Republicans passed the legislation in December after Democrat Tony Evers defeated Republican Gov. Scott Walker and Josh Kaul defeated Republican Attorney General Brad Schimel in the November midterm elections. The laws were designed to weaken Evers and Kaul and guarantee Republicans could defend in court GOP-backed statutes that Evers and Kaul don't support.
The laws prohibit Evers from withdrawing from lawsuits without legislative approval, a move designed to prevent him from fulfilling a campaign pledge to pull Wisconsin out of a multistate lawsuit challenging the Affordable Care Act. The laws also prevent Kaul from settling lawsuits without legislative approval and require him to deposit settlement awards in the state general fund rather than in state Department of Justice accounts.
The measures force state agencies to review publications explaining how they interpret state law by July or else take the documents down, allow lawmakers to suspend agency regulations multiple times and grant the Legislature the right to intervene in lawsuits with its own attorneys rather than use Kaul's DOJ lawyers. Before the laws were enacted the Legislature had to ask a judge for permission to join lawsuits. Republicans also confirmed 82 of Walker's appointments during the lame-duck session.

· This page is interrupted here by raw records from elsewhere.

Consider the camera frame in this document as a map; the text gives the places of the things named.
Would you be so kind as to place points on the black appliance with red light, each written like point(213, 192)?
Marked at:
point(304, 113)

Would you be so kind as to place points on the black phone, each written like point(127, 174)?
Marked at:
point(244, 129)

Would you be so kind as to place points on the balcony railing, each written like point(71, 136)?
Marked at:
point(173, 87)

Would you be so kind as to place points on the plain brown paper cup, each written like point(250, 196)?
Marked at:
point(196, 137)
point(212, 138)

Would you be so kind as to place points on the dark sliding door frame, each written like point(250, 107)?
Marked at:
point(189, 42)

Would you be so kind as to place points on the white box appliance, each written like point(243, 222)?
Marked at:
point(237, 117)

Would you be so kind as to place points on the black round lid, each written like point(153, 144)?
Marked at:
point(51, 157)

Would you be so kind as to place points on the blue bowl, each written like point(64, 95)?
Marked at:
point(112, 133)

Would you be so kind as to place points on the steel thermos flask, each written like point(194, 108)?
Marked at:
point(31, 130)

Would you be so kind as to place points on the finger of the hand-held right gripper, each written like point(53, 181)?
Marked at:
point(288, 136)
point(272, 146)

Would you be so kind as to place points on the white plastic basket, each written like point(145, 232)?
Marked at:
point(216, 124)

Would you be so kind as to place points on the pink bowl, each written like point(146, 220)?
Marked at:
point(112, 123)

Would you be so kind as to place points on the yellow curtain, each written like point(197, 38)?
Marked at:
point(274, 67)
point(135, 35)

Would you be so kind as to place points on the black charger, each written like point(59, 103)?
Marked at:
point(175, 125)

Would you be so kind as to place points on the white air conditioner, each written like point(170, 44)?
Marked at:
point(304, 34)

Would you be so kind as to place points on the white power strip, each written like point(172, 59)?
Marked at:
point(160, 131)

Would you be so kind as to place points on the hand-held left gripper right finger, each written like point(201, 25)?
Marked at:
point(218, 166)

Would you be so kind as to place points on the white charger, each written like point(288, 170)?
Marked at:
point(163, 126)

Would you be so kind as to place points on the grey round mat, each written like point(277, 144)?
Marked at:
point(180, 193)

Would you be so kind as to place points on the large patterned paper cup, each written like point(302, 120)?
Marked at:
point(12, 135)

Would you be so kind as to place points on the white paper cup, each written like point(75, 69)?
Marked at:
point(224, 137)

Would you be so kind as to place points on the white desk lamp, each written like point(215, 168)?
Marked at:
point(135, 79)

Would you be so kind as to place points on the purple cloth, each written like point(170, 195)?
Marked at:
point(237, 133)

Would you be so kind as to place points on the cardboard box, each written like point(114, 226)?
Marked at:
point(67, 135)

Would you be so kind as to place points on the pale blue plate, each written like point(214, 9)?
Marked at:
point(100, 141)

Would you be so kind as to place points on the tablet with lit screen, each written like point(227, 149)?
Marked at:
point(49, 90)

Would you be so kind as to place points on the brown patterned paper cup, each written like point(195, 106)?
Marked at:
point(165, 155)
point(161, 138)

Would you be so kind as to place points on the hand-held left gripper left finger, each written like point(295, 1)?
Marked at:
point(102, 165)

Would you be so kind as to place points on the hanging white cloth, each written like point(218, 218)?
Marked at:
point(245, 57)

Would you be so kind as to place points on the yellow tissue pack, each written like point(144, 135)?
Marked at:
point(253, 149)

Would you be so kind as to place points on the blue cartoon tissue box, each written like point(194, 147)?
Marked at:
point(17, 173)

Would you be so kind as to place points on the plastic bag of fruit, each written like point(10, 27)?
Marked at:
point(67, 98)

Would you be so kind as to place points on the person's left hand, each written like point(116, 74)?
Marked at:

Niess' ruling blocking the legislation stems from a lawsuit a coalition of liberal-leaning groups filed. They allege that the laws were passed during an illegal extraordinary session. Extraordinary sessions are previously unscheduled floor periods called by the majority party. The groups contend the Legislature can meet only according to dates it adopts the beginning of each biennium or at the call of the governor.
Empowered by the Niess' ruling, Evers has asked Kaul to pull the state out of the Affordable Care Act lawsuit and has rescinded all 82 Walker appointments.
Another Dane County judge, Frank Remington, blocked key parts of the laws Tuesday in a separate lawsuit brought by a group of unions.
They allege the laws violate the separation of powers between the legislative and executive branches. Remington issued a preliminary injunction Tuesday blocking legislative approval for withdrawing from and settling lawsuits, the publication review and multiple suspensions of agency rules. He let stand language granting legislators the right to intervene in actions, however.
Republicans have said they plan to appeal that ruling. It remains valid for now, though, despite the 3rd District Court of Appeals' stay in the union case.